Implementing the Web Streams API in Node.js
August 06, 2021
The Node.js project has been working on implementations of standard web platform APIs, such as the WHATWG URL parser, AbortController, EventTarget, TextEncoder, Web Crypto API and more. The latest effort underway is to implement support for the Web Streams API. Here, we dig into some of the details of that new implementation and show a little of what it will enable in Node.js.
Creating and using a ReadableStream
A ReadableStream
is an object for processing inbound streaming data. Every ReadableStream
has what is referred to as an "underlying source" -- an object from which the streaming data originates, and a "controller" -- an object responsible for managing the ReadableStream
's internal state and queue. The underlying source and the controller cooperate to provide the data that is made available via the ReadableStream
.
In this example, we create a ReadableStream
from an underlying source that uses the controller to enqueue a timestamp approximately once per second:
import { ReadableStream } from 'node:stream/web';
import { setInterval as every } from 'node:timers/promises';
const SECOND = 1000;
const readable = new ReadableStream({
async start(controller) {
for await (const _ of every(SECOND))
controller.enqueue(performance.now());
}
});
for await (const value of stream)
console.log(value);
When the ReadableStream
is created, the underlying source's start()
method is called, which, in this case, starts an async iterator using Node.js' awaitable timers API. Approximately once per second, the underlying source calls controller.enqueue()
to push a new timestamp into the ReadableStream
's queue. We then use an async iterator to read the timestamps from the ReadableStream
itself. (One thing that you should notice immediately is that the timestamps are not consistently exactly one second apart, that's because timers in Node.js are imprecise and ReadableStream
s add additional overhead due to promise microtask handling).
As an alternative to using the async iterator, we can acquire a reader and request data from the ReadableStream
one chunk at a time:
const reader = readable.getReader();
const { value, done } = await reader.read();
console.log(value); // The value that was read
console.log(done); // Indicates whether we're done reading or not.
One critical concept for web streams is the fact that the ReadableStream
itself does very little. It is the underlying source that is responsible for doing the heavy lifting in regards to providing the data to the ReadableStream
object.
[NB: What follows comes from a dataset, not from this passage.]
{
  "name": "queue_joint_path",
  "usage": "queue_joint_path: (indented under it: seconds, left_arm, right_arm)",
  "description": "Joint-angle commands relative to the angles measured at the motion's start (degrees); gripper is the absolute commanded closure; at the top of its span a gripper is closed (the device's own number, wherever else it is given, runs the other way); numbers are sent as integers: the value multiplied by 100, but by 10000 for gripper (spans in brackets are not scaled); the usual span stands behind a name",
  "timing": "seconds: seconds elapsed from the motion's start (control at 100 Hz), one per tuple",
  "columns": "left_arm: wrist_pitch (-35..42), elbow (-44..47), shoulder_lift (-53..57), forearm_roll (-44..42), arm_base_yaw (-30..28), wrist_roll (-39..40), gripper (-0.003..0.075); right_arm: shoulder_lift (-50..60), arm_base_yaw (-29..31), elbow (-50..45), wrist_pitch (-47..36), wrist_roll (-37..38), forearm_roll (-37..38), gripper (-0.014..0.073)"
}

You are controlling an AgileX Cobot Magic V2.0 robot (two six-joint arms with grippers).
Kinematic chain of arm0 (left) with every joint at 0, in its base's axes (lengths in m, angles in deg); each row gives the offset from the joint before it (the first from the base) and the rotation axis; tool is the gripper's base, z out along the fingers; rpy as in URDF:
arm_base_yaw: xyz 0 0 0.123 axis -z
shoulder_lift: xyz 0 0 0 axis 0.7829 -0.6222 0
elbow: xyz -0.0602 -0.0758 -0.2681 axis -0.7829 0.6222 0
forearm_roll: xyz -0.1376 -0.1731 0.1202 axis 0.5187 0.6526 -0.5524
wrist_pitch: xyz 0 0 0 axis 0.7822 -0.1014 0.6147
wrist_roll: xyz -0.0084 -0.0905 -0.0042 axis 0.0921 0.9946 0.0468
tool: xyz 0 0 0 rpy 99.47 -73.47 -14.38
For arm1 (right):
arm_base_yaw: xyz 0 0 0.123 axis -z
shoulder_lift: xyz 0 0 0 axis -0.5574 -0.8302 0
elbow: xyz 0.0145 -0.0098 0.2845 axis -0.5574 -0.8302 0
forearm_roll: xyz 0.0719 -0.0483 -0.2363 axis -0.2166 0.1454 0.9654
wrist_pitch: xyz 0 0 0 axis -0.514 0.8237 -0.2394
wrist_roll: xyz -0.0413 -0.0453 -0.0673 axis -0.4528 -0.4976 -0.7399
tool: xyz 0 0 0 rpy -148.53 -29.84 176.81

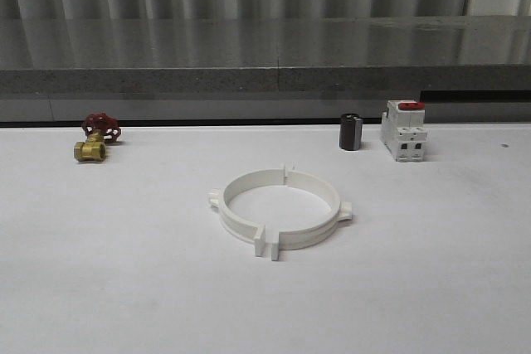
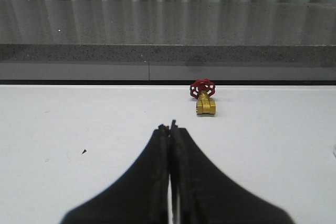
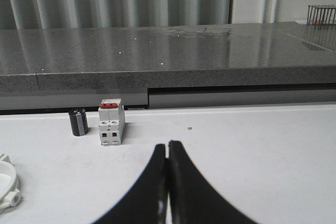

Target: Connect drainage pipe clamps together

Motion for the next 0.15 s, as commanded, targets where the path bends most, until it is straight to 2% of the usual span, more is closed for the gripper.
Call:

The underlying source is implemented as a simple object that optionally exposes three methods: start()
, pull()
, and cancel()
:
const readable = new ReadableStream({
start(controller) {
// Called immediately when the ReadableStream is created.
},
pull(controller) {
// Called immediately when the ReadableStream is created,
// and again whenever the internal queue is not full.
},
cancel(reason) {
// Called when the ReadableStream is canceled.
}
});
The methods may be synchronous or asynchronous (that is, they may return promises).
The start()
method is called immediately when the ReadableStream
is created, and is responsible for setting up the flow of data. For instance, in an underlying source that reads file data from the file system, the start()
method is where you would open the file handle that is to be read from.
The pull()
method is called by the ReadableStream
whenever its internal data queue is not full and more data is needed. It is responsible for pulling another amount of data from the underlying source into the stream. If this method returns a promise, pull will not be called again until after that promise is fulfilled, providing for a natural backpressure model in which a consumer is not able to try reading data from the underlying source faster than it is actually available.
The cancel()
method is called when the user code has signaled that it is no longer interested in the data provided by the underlying source. This is where the underlying source should perform any clean up actions, such as closing a file handle or a remote data connection.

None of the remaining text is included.